Global Policy Forum

Globalization Needs a Dose of Democracy


By Richard Falk and Andrew Strauss

October 5, 1999

The economic and political problems of the last year have driven home just how reliant the world has become upon effective international solutions to what would previously have been considered regional or local problems.

A foreign reserve shortfall in Thailand triggered an economic crisis in emerging markets that very possibly would have engulfed the whole of the world economy if not for extensive intervention by the IMF. Human rights crises in tiny Kosovo and in East Timor were seen as having profoundly destabilizing implications and as calling for significant military responses by NATO and the United Nations.

Because of the urgent demands of a more interconnected, globalized world it seems inevitable that the international order will play a significantly enhanced role in the next century. There is, however, no structure in place to ensure that this order will be organized along democratic lines.

In fact, despite the increasing importance placed on democratization of domestic governance, almost no attention has been devoted to ensuring that this most fundamental political value is applied to the increasingly important global dimensions of our politics.

Accepting the challenge to extend democracy beyond its familiar link to the state does not tell us how this might best be done. We believe that the most promising innovation would be a worldwide grassroots campaign to establish the first Global Peoples' Assembly.

To many this idea must seem fanciful. Certainly it seems unlikely that most governments would support a proposal that would threaten their monopoly in the global arena. But governmental reluctance need not be decisive.

Globalization is creating a nongovernmental global civil society composed of nongovernmental organizations, transnational business, labor, media, cultural and religious institutions and networks, and cosmopolitan individuals with extraordinary wealth and influence. This numerically small yet highly visible globalized citizenry now has the capacity, perhaps with the help of some forward-looking governments, to organize such an assembly.

If, as the democratic principle asserts, political authority ultimately resides in citizens, then the citizenry has the right to found its own assembly.

How could we proceed to bring this assembly into being? Perhaps the most effective initial move would be to issue an appeal endorsed by moral authority figures (religious leaders, Nobel Peace Prize laureates) that calls on the peoples of the world to bring about such an assembly. If well-executed, this appeal would probably succeed in raising needed organizing funds.

As a second stage, meetings could be arranged throughout the world with the goal of forming a citizens' committee that could organize and administer global elections. A voting formula based upon one person, one vote would probably be acceptable and fairest. Elections could then be held, monitored by respected observers.

Along the way many stumbling blocks would of course arise. Global voter roles would have to be generated. A system of campaign finance and other election rules would need to be established, and attempts to manipulate or undermine elections would have to be effectively guarded against.

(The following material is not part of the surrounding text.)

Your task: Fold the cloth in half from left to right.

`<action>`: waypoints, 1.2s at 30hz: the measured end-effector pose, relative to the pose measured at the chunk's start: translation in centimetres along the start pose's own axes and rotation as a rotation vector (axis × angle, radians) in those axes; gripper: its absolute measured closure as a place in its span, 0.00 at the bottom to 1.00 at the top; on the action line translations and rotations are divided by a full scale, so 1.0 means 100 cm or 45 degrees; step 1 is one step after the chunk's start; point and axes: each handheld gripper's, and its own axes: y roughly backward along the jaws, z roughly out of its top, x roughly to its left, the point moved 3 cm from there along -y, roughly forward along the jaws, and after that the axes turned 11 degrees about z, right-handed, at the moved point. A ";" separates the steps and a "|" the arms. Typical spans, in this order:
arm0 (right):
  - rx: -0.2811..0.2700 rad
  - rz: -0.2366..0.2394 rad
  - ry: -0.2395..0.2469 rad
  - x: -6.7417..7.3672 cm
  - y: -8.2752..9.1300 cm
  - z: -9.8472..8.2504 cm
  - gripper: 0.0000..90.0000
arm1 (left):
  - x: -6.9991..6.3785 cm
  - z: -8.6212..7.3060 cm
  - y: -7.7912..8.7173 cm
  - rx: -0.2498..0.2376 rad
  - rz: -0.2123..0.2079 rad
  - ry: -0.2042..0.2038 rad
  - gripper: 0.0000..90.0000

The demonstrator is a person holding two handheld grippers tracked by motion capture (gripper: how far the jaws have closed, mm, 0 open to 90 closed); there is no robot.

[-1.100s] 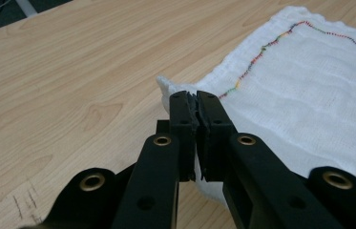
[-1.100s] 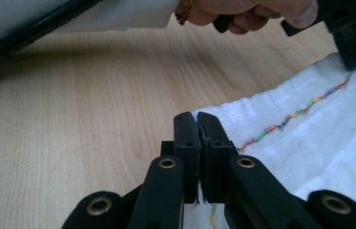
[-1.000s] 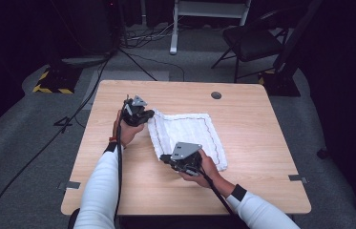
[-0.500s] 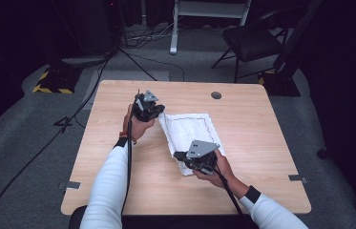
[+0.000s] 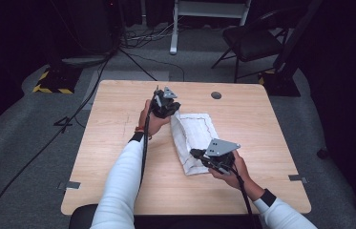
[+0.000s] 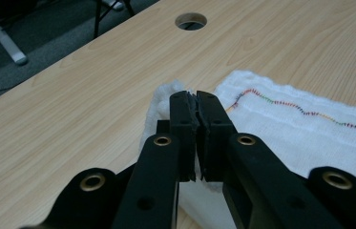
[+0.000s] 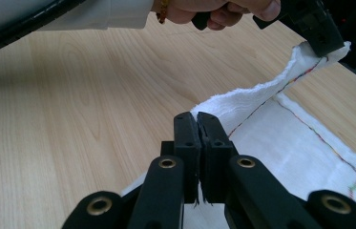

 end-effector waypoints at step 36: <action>0.208 -0.081 -0.212 -0.031 0.045 -0.086 0.96 | -0.079 0.032 -0.081 0.115 -0.006 -0.074 0.75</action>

Some governments would undoubtedly not allow elections to occur in their countries. As a result, these societies would initially be unrepresented, or temporarily represented by a selection process carried out among citizens in exile.

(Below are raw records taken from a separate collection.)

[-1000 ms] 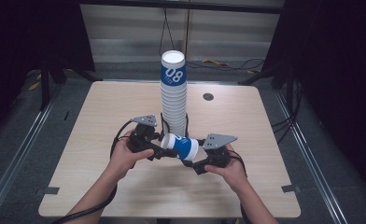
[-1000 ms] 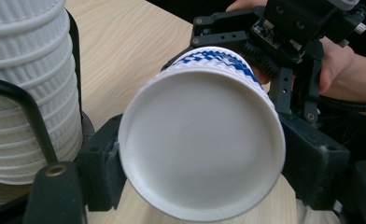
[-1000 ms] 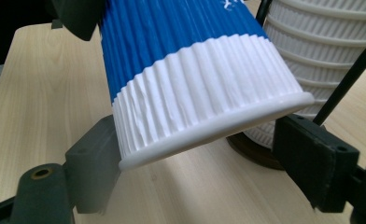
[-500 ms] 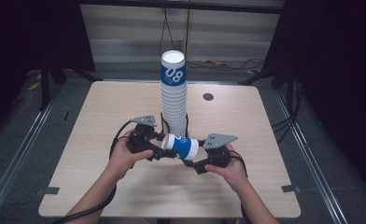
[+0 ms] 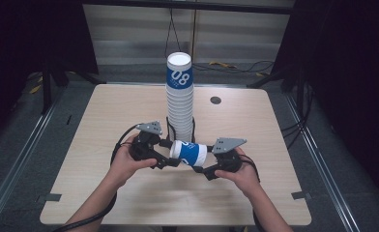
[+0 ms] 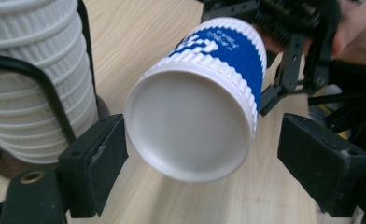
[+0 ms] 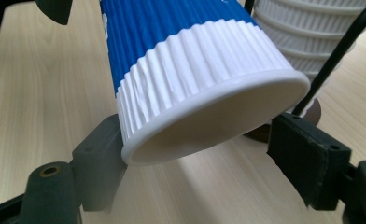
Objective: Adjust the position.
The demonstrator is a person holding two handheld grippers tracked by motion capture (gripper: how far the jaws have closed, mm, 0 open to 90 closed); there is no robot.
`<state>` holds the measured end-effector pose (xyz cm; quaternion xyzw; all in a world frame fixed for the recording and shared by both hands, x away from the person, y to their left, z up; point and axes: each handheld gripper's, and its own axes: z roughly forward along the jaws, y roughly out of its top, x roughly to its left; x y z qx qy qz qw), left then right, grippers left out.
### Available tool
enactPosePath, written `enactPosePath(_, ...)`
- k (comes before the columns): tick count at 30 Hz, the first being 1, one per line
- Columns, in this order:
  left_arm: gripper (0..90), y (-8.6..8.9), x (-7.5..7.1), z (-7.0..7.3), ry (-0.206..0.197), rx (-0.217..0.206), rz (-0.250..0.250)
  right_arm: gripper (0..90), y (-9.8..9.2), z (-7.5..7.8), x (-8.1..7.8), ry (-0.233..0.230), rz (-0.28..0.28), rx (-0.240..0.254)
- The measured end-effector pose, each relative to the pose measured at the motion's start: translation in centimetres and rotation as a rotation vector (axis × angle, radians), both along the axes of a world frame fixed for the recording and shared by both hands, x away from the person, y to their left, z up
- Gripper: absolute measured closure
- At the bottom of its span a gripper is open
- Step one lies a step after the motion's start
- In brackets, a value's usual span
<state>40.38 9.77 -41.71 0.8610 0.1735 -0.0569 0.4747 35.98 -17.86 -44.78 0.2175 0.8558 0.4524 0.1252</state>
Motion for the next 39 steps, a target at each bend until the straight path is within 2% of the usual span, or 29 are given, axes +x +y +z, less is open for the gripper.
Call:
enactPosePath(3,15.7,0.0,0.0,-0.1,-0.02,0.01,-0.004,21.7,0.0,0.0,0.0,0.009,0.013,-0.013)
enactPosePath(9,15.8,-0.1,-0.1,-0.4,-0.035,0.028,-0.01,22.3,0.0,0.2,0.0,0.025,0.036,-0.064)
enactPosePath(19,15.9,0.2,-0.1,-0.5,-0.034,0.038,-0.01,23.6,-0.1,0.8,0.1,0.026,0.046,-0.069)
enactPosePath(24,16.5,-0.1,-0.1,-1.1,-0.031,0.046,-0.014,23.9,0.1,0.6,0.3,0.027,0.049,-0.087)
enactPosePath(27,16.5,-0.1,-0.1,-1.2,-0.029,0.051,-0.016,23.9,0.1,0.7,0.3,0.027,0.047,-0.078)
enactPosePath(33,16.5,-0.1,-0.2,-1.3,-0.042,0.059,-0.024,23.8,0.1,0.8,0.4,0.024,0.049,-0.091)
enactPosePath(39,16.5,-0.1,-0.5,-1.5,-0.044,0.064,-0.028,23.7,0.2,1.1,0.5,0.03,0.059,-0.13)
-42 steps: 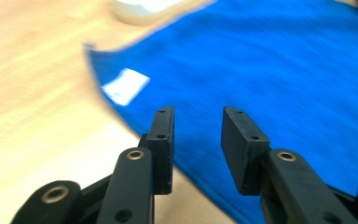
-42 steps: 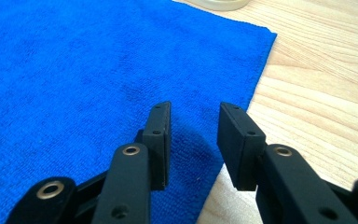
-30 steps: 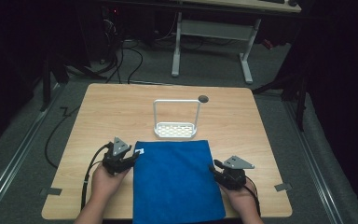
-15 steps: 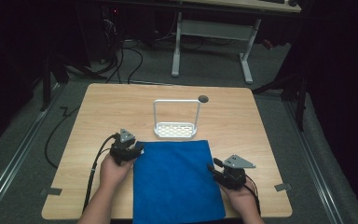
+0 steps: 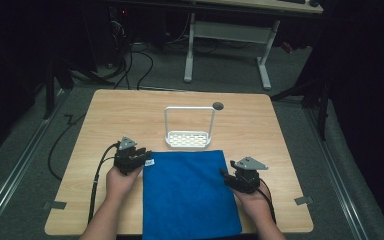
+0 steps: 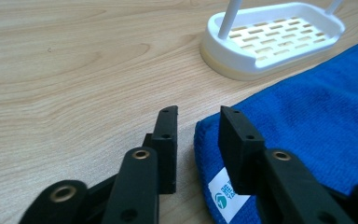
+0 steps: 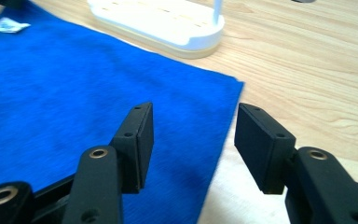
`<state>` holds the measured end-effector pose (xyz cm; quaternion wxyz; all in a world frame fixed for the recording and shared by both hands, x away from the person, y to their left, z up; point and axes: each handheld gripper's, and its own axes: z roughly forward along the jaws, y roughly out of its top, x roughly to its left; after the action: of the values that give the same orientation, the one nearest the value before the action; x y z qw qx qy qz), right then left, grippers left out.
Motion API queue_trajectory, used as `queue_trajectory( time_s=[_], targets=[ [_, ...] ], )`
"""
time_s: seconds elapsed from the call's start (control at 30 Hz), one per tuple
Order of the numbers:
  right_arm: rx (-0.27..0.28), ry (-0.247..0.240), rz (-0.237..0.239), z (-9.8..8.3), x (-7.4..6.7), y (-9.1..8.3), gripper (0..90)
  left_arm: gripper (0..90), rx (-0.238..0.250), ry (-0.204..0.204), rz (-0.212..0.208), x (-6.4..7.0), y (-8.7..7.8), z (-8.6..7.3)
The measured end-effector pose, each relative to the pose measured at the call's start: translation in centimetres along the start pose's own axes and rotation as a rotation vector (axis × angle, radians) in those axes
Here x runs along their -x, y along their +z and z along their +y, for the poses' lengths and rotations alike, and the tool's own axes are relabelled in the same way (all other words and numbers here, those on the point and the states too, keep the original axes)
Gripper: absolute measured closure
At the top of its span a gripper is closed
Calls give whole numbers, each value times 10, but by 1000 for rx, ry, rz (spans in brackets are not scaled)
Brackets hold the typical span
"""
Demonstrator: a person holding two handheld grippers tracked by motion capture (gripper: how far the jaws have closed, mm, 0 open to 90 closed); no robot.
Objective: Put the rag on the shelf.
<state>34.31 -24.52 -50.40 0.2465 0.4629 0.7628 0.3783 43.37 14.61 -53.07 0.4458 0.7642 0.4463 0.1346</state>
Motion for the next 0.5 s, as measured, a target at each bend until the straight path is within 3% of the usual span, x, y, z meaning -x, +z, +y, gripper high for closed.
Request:
queue_trajectory(
  time_s=[0.07,0.23,0.5],
  targets=[
    [-18,39,-10,4,8,9,495,723,-11,6,5,1,1,0],
    [-57,82,-10,14,20,27,568,742,-24,6,18,2,1,-1],
    [-117,101,-21,28,30,63,578,797,-41,23,26,4,2,-1]
  ],
)
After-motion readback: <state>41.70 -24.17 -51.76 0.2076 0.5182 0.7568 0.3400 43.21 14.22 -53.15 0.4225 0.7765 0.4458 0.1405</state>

There is little reason to believe that logistical and political problems could not be solved by sufficiently dedicated participants. The innovation of a global assembly seems far less radical than was the bitter historical struggle waged for centuries against royal absolutism to establish parliamentary bodies representative of the citizenry.

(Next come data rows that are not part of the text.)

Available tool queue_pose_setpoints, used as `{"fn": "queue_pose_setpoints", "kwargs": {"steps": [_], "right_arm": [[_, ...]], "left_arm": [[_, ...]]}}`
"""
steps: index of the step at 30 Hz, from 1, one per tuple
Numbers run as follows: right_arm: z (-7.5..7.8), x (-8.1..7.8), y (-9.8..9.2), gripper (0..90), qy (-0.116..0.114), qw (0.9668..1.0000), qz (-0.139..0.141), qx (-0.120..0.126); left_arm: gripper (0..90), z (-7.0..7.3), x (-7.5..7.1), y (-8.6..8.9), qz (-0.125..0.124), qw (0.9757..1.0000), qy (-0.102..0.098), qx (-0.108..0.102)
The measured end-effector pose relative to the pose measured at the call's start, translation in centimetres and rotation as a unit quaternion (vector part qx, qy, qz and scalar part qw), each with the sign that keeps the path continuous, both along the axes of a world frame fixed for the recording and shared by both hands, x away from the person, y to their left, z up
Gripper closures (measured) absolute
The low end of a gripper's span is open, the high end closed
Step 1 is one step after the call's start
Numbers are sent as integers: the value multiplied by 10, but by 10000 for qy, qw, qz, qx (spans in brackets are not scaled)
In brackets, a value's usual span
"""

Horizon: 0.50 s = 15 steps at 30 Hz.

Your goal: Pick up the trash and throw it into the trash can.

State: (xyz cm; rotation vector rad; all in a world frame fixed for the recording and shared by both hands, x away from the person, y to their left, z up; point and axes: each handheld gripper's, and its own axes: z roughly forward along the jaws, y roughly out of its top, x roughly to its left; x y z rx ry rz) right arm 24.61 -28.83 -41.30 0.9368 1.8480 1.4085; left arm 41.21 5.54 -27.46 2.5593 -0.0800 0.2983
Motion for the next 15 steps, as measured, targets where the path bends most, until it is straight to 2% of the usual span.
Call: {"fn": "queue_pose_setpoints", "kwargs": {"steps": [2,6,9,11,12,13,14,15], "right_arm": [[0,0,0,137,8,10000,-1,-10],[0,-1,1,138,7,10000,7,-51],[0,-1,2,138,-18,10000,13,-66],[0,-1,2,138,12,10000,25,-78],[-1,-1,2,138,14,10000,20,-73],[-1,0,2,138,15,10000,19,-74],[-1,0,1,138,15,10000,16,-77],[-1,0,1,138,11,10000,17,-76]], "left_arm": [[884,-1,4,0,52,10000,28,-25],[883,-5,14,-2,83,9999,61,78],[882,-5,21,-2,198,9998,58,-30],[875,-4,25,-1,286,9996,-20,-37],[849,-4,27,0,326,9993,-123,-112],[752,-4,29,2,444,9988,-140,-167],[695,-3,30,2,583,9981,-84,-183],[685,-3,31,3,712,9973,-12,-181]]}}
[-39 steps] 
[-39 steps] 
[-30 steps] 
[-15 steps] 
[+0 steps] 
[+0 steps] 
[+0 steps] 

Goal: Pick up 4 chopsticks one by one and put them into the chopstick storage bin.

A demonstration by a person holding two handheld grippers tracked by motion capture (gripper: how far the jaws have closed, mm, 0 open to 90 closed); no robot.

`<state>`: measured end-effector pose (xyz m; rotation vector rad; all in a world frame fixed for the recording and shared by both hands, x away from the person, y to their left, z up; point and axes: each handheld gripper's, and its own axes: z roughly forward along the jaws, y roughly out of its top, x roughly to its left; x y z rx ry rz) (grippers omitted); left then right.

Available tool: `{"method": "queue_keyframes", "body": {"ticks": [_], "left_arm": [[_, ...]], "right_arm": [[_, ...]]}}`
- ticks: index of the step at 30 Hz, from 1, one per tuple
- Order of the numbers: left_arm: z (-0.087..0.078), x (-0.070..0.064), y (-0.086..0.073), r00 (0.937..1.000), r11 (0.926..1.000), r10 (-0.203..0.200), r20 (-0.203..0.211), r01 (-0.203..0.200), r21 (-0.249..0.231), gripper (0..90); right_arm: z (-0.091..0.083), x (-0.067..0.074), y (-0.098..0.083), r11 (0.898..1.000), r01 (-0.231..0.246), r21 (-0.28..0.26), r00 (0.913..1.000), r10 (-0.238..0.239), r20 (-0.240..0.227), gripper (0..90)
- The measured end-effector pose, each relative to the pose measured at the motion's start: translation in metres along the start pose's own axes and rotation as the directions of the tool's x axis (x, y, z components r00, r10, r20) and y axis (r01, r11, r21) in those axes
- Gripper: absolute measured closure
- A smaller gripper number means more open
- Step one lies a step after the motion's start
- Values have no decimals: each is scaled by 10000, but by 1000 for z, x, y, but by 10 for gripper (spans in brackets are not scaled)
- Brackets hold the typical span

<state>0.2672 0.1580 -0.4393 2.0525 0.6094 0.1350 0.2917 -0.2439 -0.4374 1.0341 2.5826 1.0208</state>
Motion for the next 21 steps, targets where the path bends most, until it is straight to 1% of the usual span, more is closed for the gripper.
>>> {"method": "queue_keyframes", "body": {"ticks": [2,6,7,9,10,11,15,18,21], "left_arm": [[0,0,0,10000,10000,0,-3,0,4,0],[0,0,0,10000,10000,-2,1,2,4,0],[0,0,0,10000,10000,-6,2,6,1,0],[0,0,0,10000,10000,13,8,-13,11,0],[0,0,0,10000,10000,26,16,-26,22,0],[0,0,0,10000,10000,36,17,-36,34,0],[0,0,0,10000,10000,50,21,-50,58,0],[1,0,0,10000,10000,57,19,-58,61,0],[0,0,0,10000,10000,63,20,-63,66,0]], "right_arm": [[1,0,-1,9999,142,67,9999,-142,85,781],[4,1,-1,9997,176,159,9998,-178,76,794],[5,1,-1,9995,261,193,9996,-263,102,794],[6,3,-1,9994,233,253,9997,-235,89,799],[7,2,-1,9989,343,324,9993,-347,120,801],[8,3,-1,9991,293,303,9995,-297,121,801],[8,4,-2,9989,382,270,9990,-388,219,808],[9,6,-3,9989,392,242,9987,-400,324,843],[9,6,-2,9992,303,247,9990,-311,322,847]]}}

Once established, the assembly would play a modest role at first. But if it achieved a respected presence over a period of years, it would begin to influence governments and media. At this point it could seek formal inclusion within the United Nations system.

Until this point is reached, the assembly would have an international legal status similar to that of such nongovernmental organizations as the Red Cross, Amnesty International or the International Olympic Committee - but with one big difference. It could lay some claim to represent all the peoples of the world.

As the only such body, it would have the potential to become influential long before receiving formal recognition. Parliament in England, after all, began as an informal advisory body whose influence as the sole representative of the people gradually achieved potency.

In our own time, the increasingly powerful, directly elected European Parliament existed for many years as a largely symbolic representative of the peoples of the European Union.

The global assembly could usefully contribute to the creation of planetary norms by expressing views on critical issues of global policy. Not only could such an assembly be a vehicle for championing social justice, it could greatly contribute to the development of a more peaceful global order.

Representatives from different countries and civilizations would convene in a climate of civility to advance mutual interests and discuss differences. Interest groups trying to influence the assembly would coalesce across national lines.

The normal parliamentary business of delegates working to build social consensus on issues would encourage the development of universal values over more parochial concerns and beliefs. A more democratic world, in which individuals and groups are less likely to perceive their rights as threatened, is a world more likely to be at peace. The rise of global civil society at this auspicious dawning of a new millennium gives us the opportunity to participate in creating a democratic system in which governmental power, domestic and international, is derived directly from the consent of the governed. Given a global peoples' assembly, the grander project of a democratic form of global governance could proceed with considerable confidence.


Mr. Falk is the Albert G. Milbank professor of international law and practice at Princeton University. Mr. Strauss is an associate professor of international law at the Widener University School of Law in Wilmington, Delaware.